» YOUR INSTRUCTIONS: Retype the whole listing that follows so that it matches the original exactly.

» INFORMATION PROVIDED:
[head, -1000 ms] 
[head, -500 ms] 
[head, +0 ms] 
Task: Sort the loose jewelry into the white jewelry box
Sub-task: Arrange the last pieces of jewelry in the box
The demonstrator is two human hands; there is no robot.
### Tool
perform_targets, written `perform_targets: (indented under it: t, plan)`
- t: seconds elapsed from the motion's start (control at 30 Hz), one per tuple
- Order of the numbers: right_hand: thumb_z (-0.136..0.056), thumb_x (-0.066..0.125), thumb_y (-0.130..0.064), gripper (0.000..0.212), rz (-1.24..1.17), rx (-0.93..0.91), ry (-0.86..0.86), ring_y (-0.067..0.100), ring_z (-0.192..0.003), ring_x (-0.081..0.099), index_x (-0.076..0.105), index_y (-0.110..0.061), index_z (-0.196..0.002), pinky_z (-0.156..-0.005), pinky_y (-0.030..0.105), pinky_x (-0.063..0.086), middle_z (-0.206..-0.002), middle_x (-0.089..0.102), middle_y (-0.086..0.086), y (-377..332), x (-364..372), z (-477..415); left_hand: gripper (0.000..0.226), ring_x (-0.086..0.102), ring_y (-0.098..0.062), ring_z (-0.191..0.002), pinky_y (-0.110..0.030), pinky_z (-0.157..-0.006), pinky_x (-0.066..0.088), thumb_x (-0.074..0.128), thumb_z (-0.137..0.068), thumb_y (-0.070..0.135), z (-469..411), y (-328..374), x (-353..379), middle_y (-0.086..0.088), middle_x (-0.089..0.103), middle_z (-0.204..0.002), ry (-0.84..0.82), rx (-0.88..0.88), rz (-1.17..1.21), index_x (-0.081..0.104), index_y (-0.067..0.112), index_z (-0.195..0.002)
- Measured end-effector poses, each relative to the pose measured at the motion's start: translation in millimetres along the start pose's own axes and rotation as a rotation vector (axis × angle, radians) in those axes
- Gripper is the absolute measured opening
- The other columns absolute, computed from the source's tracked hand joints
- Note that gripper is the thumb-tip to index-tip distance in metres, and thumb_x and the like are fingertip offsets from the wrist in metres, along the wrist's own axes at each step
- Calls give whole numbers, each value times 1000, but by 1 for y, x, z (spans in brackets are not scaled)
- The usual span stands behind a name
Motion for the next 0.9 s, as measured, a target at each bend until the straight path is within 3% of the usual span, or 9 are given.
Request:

» WRITTEN ANSWER:
[head, -1000 ms] 
[head, -500 ms] 
[head, +0 ms] 
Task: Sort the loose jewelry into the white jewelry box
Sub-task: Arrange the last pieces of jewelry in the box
The demonstrator is two human hands; there is no robot.
### Tool
perform_targets, written `perform_targets: (indented under it: t, plan)`
- t: seconds elapsed from the motion's start (control at 30 Hz), one per tuple
- Order of the numbers: right_hand: thumb_z (-0.136..0.056), thumb_x (-0.066..0.125), thumb_y (-0.130..0.064), gripper (0.000..0.212), rz (-1.24..1.17), rx (-0.93..0.91), ry (-0.86..0.86), ring_y (-0.067..0.100), ring_z (-0.192..0.003), ring_x (-0.081..0.099), index_x (-0.076..0.105), index_y (-0.110..0.061), index_z (-0.196..0.002), pinky_z (-0.156..-0.005), pinky_y (-0.030..0.105), pinky_x (-0.063..0.086), middle_z (-0.206..-0.002), middle_x (-0.089..0.102), middle_y (-0.086..0.086), y (-377..332), x (-364..372), z (-477..415); left_hand: gripper (0.000..0.226), ring_x (-0.086..0.102), ring_y (-0.098..0.062), ring_z (-0.191..0.002), pinky_y (-0.110..0.030), pinky_z (-0.157..-0.006), pinky_x (-0.066..0.088), thumb_x (-0.074..0.128), thumb_z (-0.137..0.068), thumb_y (-0.070..0.135), z (-469..411), y (-328..374), x (-353..379), middle_y (-0.086..0.088), middle_x (-0.089..0.103), middle_z (-0.204..0.002), ry (-0.84..0.82), rx (-0.88..0.88), rz (-1.17..1.21), index_x (-0.081..0.104), index_y (-0.067..0.112), index_z (-0.195..0.002)
- Measured end-effector poses, each relative to the pose measured at the motion's start: translation in millimetres along the start pose's own axes and rotation as a rotation vector (axis × angle, radians) in those axes
- Gripper is the absolute measured opening
- The other columns absolute, computed from the source's tracked hand joints
- Note that gripper is the thumb-tip to index-tip distance in metres, and thumb_x and the like are fingertip offsets from the wrist in metres, along the wrist's own axes at each step
- Calls give whole numbers, each value times 1000, but by 1 for y, x, z (spans in brackets are not scaled)
- The usual span stands behind a name
Motion for the next 0.9 s, as measured, a target at each bend until the straight path is within 3% of the usual span, or 9 are given.
Request:

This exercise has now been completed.